Abstract

Large gross flows of entry into and exit from agriculture combined with paths of expansion and contraction by continuing farmers produce the modest but persistent net changes in the economic concentration of agriculture observed in Canada and the adjacent states of the northern United States. Relatively minor proportional changes in these gross flows can produce major proportional changes in net rates of structural change which are observed from one census to the next. Between 1976 and 1981, for example, there was a small net decline (5.9%) in the number of Canadian farm operators from 337,782 to 317,758 which resulted from 29.7% of the 1976 farm operators (100,325) exiting from agriculture and 25.3% of the 1981 farm operators (80,301) who entered agriculture during this five-year interval.
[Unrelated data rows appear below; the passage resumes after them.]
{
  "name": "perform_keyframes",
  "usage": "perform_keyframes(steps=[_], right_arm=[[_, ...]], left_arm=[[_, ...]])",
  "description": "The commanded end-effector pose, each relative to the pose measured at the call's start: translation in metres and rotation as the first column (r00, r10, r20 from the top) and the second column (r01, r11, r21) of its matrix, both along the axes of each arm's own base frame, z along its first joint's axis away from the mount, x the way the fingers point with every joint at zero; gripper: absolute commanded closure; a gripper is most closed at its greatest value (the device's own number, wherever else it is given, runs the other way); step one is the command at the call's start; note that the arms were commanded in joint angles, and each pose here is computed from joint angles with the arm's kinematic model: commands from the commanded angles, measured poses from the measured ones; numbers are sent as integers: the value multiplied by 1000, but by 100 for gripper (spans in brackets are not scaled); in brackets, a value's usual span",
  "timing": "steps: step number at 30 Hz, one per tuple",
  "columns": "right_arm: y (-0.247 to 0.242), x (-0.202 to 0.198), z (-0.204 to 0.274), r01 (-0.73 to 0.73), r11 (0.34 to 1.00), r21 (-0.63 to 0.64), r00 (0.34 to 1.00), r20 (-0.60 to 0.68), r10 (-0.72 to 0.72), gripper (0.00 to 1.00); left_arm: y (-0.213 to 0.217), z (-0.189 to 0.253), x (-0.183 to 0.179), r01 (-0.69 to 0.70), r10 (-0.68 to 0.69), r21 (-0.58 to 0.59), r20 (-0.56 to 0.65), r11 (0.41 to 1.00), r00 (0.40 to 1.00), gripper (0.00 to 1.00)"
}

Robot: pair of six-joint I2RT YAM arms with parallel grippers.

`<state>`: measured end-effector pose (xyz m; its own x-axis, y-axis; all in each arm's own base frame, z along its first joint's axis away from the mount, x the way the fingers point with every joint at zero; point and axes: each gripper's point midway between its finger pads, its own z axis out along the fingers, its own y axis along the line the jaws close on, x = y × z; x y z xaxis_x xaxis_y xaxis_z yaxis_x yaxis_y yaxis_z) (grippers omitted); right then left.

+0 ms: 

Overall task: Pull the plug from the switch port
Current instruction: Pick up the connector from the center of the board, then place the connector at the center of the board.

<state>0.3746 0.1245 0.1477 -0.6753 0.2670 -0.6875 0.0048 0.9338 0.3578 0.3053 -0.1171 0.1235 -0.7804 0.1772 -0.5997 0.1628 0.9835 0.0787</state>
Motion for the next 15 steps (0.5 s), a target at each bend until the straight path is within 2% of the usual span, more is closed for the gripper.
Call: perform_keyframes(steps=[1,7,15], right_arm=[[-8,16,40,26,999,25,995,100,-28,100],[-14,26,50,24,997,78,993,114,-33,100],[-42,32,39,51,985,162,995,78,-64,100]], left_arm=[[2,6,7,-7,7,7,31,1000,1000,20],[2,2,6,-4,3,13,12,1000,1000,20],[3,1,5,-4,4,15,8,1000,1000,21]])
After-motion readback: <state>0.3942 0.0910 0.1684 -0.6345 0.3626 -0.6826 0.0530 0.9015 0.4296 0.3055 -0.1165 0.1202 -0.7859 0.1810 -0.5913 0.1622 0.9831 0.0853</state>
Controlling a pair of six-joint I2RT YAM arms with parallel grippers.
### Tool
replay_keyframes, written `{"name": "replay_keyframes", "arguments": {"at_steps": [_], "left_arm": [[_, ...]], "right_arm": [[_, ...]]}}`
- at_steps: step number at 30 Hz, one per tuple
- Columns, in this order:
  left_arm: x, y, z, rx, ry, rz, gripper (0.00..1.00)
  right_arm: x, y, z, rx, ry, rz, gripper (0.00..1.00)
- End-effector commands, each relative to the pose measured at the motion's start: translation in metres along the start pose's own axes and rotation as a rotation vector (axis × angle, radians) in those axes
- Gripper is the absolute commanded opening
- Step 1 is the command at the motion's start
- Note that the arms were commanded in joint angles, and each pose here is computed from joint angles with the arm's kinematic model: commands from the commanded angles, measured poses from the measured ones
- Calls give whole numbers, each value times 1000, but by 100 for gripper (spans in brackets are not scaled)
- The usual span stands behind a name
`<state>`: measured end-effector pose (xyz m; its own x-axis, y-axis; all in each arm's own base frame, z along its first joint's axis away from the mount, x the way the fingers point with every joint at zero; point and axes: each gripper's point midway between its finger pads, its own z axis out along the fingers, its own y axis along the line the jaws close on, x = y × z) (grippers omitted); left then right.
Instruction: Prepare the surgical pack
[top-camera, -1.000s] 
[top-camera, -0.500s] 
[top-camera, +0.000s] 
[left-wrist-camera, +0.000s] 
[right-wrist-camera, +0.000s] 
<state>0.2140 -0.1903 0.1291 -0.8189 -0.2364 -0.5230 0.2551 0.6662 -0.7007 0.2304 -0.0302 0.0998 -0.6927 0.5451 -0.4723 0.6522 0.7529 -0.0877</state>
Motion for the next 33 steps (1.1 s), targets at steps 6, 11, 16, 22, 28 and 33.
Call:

Imagine a set of circumstances that would moderately increase the exit rate and modestly decrease the entry rate; the result would be a rapid net decline in farm numbers akin to the rural exodus of the 1950s. Entry, exit, and farm operator mobility flows shape the process of economic concentration and the accompanying reorganization of farm enterprises, such as an increased use of hired, nonfamily labor. A microdata base which can trace these gross flows is a prerequisite for understanding structural change in modem agriculture. Statistics Canada has developed what is perhaps the most advanced agricultural microdata base currently available to researchers. Files from the agricultural censuses for 1966, 1971, 1976, and 1981 have been linked in order to follow paths of contraction, stability, or expansion of individual farmers over time. Individual files from the general census of population for 1971 and 1981 have also been linked to files in the census of agriculture. Factors such as education and the total input of labor and income by farm operator families can then be linked to farm variables in order to deepen our understanding of the changing structure of modern agriculture.